===== Records supplied
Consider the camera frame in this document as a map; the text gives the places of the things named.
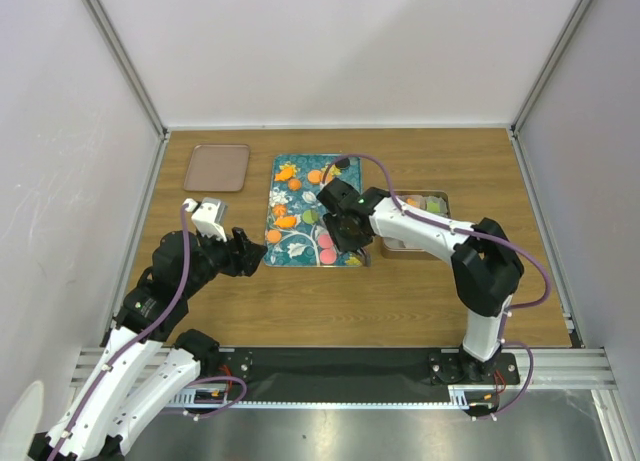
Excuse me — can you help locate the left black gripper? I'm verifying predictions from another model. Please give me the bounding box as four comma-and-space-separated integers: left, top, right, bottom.
181, 225, 268, 297

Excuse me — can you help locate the orange shell cookie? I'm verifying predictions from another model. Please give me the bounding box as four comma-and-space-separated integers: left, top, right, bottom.
266, 229, 282, 244

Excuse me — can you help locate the green sandwich cookie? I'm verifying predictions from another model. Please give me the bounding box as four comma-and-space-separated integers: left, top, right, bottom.
302, 209, 319, 225
426, 202, 442, 214

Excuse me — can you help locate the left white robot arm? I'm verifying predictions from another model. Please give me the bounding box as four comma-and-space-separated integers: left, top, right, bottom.
27, 228, 267, 460

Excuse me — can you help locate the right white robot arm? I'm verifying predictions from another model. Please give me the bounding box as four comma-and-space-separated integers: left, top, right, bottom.
317, 178, 524, 383

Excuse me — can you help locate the pink sandwich cookie upper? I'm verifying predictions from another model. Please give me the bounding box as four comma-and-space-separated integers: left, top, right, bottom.
317, 234, 334, 249

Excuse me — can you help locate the pink sandwich cookie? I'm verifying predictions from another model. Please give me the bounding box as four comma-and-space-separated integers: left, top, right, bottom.
317, 234, 334, 249
319, 248, 337, 265

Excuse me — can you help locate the orange flower cookie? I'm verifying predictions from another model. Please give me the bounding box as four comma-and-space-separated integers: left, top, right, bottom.
272, 204, 288, 217

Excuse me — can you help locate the orange fish cookie lower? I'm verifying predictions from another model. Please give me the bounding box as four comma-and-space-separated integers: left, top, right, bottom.
274, 216, 298, 229

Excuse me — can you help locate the orange fish cookie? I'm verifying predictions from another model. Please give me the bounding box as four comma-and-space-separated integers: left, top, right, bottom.
274, 165, 297, 182
274, 216, 298, 229

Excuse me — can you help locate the pink sandwich cookie lower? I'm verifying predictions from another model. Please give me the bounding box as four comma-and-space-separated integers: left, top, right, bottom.
319, 248, 337, 265

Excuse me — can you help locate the teal floral serving tray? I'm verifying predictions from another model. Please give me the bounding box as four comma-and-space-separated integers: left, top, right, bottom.
264, 153, 362, 268

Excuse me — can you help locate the black sandwich cookie top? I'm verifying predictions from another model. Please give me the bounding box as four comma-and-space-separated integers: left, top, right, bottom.
335, 158, 350, 170

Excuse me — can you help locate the orange swirl cookie top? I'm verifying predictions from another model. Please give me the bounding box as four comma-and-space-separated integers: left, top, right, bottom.
288, 178, 302, 191

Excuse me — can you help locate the orange fish cookie top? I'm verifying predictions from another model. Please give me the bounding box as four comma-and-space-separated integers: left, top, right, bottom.
274, 165, 297, 182

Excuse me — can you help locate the brown cookie tin box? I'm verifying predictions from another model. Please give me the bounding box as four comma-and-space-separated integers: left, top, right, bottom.
381, 190, 451, 260

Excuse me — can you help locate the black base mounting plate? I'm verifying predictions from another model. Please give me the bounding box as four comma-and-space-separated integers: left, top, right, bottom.
220, 347, 521, 405

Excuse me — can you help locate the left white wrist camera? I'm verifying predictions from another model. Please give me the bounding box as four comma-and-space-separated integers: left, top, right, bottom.
183, 197, 228, 241

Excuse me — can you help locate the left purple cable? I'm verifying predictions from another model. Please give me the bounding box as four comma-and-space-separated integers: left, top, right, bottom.
47, 200, 249, 461
==========
● Your objective: What belongs in the answer is each line above, reproduced exactly, and no picture.

● Task solution:
Consider the camera frame in this document as a map; the text gives the places of the things named.
Excuse me — can you help locate the left black gripper? I'm verifying predictions from another model. Please give me the bounding box as four comma-and-space-separated integers: left, top, right, bottom.
181, 225, 268, 297

Excuse me — can you help locate the orange shell cookie? I'm verifying predictions from another model. Please give me the bounding box as four comma-and-space-separated integers: left, top, right, bottom.
266, 229, 282, 244

Excuse me — can you help locate the green sandwich cookie? I'm verifying predictions from another model. Please give me the bounding box as four comma-and-space-separated integers: left, top, right, bottom.
302, 209, 319, 225
426, 202, 442, 214

Excuse me — can you help locate the left white robot arm? I'm verifying predictions from another model. Please give me the bounding box as four comma-and-space-separated integers: left, top, right, bottom.
27, 228, 267, 460

Excuse me — can you help locate the right white robot arm? I'm verifying predictions from another model. Please give me the bounding box as four comma-and-space-separated integers: left, top, right, bottom.
317, 178, 524, 383

Excuse me — can you help locate the pink sandwich cookie upper? I'm verifying predictions from another model. Please give me the bounding box as four comma-and-space-separated integers: left, top, right, bottom.
317, 234, 334, 249

Excuse me — can you help locate the pink sandwich cookie? I'm verifying predictions from another model. Please give me the bounding box as four comma-and-space-separated integers: left, top, right, bottom.
317, 234, 334, 249
319, 248, 337, 265

Excuse me — can you help locate the orange flower cookie? I'm verifying predictions from another model. Please give me the bounding box as four comma-and-space-separated integers: left, top, right, bottom.
272, 204, 288, 217

Excuse me — can you help locate the orange fish cookie lower? I'm verifying predictions from another model. Please give me the bounding box as four comma-and-space-separated integers: left, top, right, bottom.
274, 216, 298, 229

Excuse me — can you help locate the orange fish cookie? I'm verifying predictions from another model. Please give me the bounding box as four comma-and-space-separated integers: left, top, right, bottom.
274, 165, 297, 182
274, 216, 298, 229

Excuse me — can you help locate the pink sandwich cookie lower? I'm verifying predictions from another model. Please give me the bounding box as four comma-and-space-separated integers: left, top, right, bottom.
319, 248, 337, 265

Excuse me — can you help locate the teal floral serving tray? I'm verifying predictions from another model. Please give me the bounding box as four comma-and-space-separated integers: left, top, right, bottom.
264, 153, 362, 268

Excuse me — can you help locate the black sandwich cookie top? I'm verifying predictions from another model. Please give me the bounding box as four comma-and-space-separated integers: left, top, right, bottom.
335, 158, 350, 170

Excuse me — can you help locate the orange swirl cookie top? I'm verifying predictions from another model. Please give me the bounding box as four comma-and-space-separated integers: left, top, right, bottom.
288, 178, 302, 191

Excuse me — can you help locate the orange fish cookie top? I'm verifying predictions from another model. Please give me the bounding box as four comma-and-space-separated integers: left, top, right, bottom.
274, 165, 297, 182

Excuse me — can you help locate the brown cookie tin box? I'm verifying predictions from another model. Please give me the bounding box as four comma-and-space-separated integers: left, top, right, bottom.
381, 190, 451, 260

Excuse me — can you help locate the black base mounting plate? I'm verifying predictions from another model. Please give me the bounding box as four comma-and-space-separated integers: left, top, right, bottom.
220, 347, 521, 405

Excuse me — can you help locate the left white wrist camera? I'm verifying predictions from another model. Please give me the bounding box as four comma-and-space-separated integers: left, top, right, bottom.
183, 197, 228, 241

Excuse me — can you help locate the left purple cable? I'm verifying predictions from another model. Please give me the bounding box as four comma-and-space-separated integers: left, top, right, bottom.
47, 200, 249, 461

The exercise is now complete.